This topic describes how to use search-based mapping functions to enrich complex data.

If field-based mapping functions cannot meet your data enrichment requirements, you can use search-based mapping functions instead. Search-based mapping functions differ from field-based mapping functions in matching rules.
  • Field-based mapping functions
    Note Field-based mapping functions consist of two functions: e_table_map and e_dict_map. The e_dict_map function receives dictionary type data. The e_table_map function receives table type data that is obtained by using resource functions. For more information, see Resource functions.
    Field-based mapping functions use the full-text matching method. For example, you want to convert the following status codes in NGNIX logs to text.
    Status code Text
    200 Success
    300 Redirect
    400 Request error
    500 Server error
    You can call the e_dict_map function, convert the HTTP status code in the status field into text, and enter the text in the status_desc field.
    e_dict_map({"400": "Request error", "500": "Server error", "300": "Redirect", "200": "Success"}, "status", "status_desc")

    NGNIX logs also use 401 and 404 HTTP status codes. If the value of the status field is 401 or 404, you must replace "400" with "Request error" in the e_dict_map function. Otherwise, data matching fails. For more information, visit HTTP Status Codes.

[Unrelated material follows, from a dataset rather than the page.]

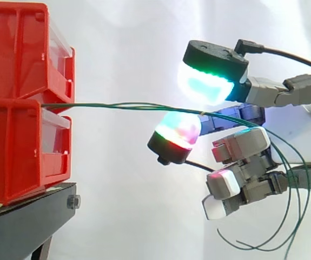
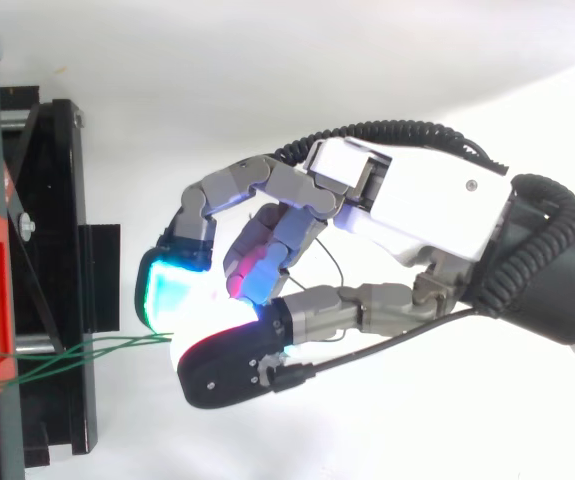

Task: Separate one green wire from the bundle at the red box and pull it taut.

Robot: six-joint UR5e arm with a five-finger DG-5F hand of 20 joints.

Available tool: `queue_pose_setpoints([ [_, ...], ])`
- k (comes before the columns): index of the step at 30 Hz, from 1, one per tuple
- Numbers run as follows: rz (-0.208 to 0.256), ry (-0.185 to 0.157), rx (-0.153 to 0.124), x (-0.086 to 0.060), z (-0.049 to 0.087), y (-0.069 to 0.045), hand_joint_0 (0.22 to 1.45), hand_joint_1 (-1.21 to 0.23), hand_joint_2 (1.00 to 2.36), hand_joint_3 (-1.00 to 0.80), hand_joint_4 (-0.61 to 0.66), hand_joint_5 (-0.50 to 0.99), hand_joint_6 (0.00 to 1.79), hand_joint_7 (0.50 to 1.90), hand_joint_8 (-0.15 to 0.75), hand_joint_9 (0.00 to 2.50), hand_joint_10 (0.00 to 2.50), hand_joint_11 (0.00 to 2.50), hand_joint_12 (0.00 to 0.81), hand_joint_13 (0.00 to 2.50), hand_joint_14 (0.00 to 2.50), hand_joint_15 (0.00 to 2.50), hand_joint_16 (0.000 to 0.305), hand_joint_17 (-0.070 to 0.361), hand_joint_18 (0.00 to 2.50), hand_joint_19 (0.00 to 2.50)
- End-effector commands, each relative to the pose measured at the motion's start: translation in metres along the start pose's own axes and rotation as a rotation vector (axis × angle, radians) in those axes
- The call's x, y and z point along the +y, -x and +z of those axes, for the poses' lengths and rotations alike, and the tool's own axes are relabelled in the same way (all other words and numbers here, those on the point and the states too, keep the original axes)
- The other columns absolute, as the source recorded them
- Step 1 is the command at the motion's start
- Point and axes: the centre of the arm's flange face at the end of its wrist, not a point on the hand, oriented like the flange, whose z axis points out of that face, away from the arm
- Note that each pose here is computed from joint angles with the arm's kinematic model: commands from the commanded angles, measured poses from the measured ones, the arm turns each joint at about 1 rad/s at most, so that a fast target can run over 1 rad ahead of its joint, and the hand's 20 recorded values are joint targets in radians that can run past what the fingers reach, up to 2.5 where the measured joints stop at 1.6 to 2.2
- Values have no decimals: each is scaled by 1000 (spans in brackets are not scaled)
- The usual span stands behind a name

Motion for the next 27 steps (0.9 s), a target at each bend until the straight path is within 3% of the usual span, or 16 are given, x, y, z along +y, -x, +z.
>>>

  • Search-based mapping functions
    Note Search-based mapping functions consist of two functions: e_search_table_map and e_search_dict_map. The e_search_dict_map function receives dictionary type data. The e_search_table_map function receives table type data that is obtained by using resource functions. For more information, see Resource functions.
    Search-based mapping functions use the specific-value matching method. For example, you want to convert the following status codes to text.
    Status code Text
    1XX and 2XX Success
    3XX Redirect
    4XX Request error
    5XX Server error
    You can use search-based mapping functions. In this example, the dictionary key is a search string. For more information, see Query string syntax.
    Status code Text
    ≤ 299 Success
    [300, 399] Redirect
    [400, 499] Request error
    [500, 599] Server error
    The syntax is as follows:
    e_search_dict_map({"status: [400, 499]": "Request error", "status: [500, 599]": "Server error", "status: [300, 399]": "Redirect", "status<=200": "Success"}, "status", "status_desc")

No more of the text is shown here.